We are not inclined to grant the plea of learned Additional Advocate General that we should wait for the CAG Report before considering to entrust the matter to CBI in light of the fact that CAG is conducting a special state level audit more so when statutory audits by CAG were not got conducted, MoU obliged statutory audits by CAG of the funds routed through the MoU. None of the opposite parties have attempted to explain this inaction. Further, the special audit which has been ordered is only with respect to 24 districts for the financial year 2009-10 and 2010-11.
Learned Additional Solicitor General has also rightly pointed out that it is not necessary for this Court to wait for CAG Report as the scope of CAG and CBI being completely different and with the kind of irregularities appear to have been committed in the instant matter coupled with the fact that attempt was made to wash of some evidence, the exigencies of time require that immediate steps be taken to bring to light the persons guilty.
Learned Additional Advocate General has also not been able to explain as to why the State would have waited for the outcome of the CAG Report when it was itself competent to take necessary action. His argument that pending CAG Report, there is no material before this Court is untenable. We also take notice of the fact that the murders of two CMOs (Family Welfare), Dr. V.K. Arya and Dr. B.P. Singh, death of Dr. Y.S. Sachan while in judicial custody (Jail) and financial irregularities committed in the office of CMO, Lucknow all in relation to irregularities in NRHM are already being investigated by the CBI pursuant to the orders of this Court with the consent of the State Government.
The facts and circumstances, aforesaid make out a case for reference to CBI for making a preliminary enquiry in the affairs of NRHM in the entire State of U.P. right from the very inception of the NRHM. We, therefore, direct the Director, CBI to conduct a preliminary enquiry in the matter of execution and implementation of the NRHM and utilization of funds at various levels during such implementation in the entire State of U.P. and register regular case in respect of persons against whom prima facie cognizable offence is made out and proceed in accordance with law.
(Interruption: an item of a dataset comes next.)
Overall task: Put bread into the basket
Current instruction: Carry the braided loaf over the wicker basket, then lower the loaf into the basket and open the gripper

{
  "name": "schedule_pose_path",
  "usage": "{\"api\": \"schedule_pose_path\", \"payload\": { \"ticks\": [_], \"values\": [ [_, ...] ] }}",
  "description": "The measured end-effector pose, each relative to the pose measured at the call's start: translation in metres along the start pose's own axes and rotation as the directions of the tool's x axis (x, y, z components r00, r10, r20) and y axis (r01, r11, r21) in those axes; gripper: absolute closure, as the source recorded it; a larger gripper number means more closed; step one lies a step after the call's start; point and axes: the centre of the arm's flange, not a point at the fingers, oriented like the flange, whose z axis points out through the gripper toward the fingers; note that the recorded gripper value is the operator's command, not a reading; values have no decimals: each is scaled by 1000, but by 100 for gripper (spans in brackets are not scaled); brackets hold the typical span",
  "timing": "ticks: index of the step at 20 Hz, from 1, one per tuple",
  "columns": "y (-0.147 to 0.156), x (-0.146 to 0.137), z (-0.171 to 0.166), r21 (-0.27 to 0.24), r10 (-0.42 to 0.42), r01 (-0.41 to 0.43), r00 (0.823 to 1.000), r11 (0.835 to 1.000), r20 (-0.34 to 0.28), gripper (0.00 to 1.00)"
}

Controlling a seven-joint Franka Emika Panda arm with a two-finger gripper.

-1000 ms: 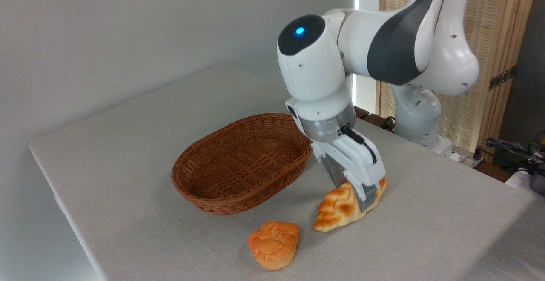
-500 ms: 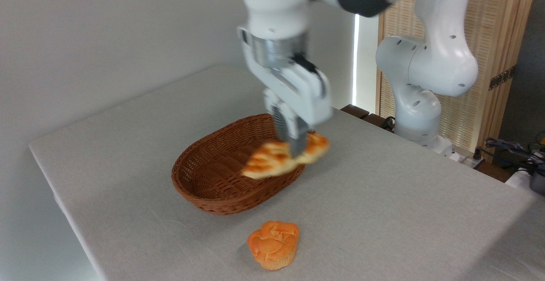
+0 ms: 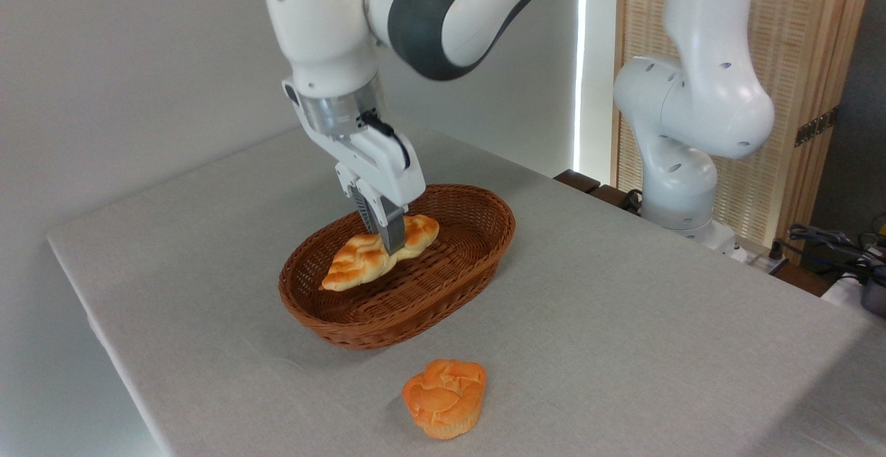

The preliminary enquiry shall be conducted from the period commencing year 2005-06 till date. It is directed that the inquiry be completed within four months. The State Government is directed to hand over and make available all the records as may be required by the CBI and render full support and cooperation to CBI. The Central Government is also directed to render full support as may be asked by the CBI.
We may make it clear that the allegations levelled in the instant petitions have been examined only on prima facie scale and therefore CBI may proceed to conduct preliminary enquiry independent of our observations in accordance with law.
Petitions accordingly stand disposed.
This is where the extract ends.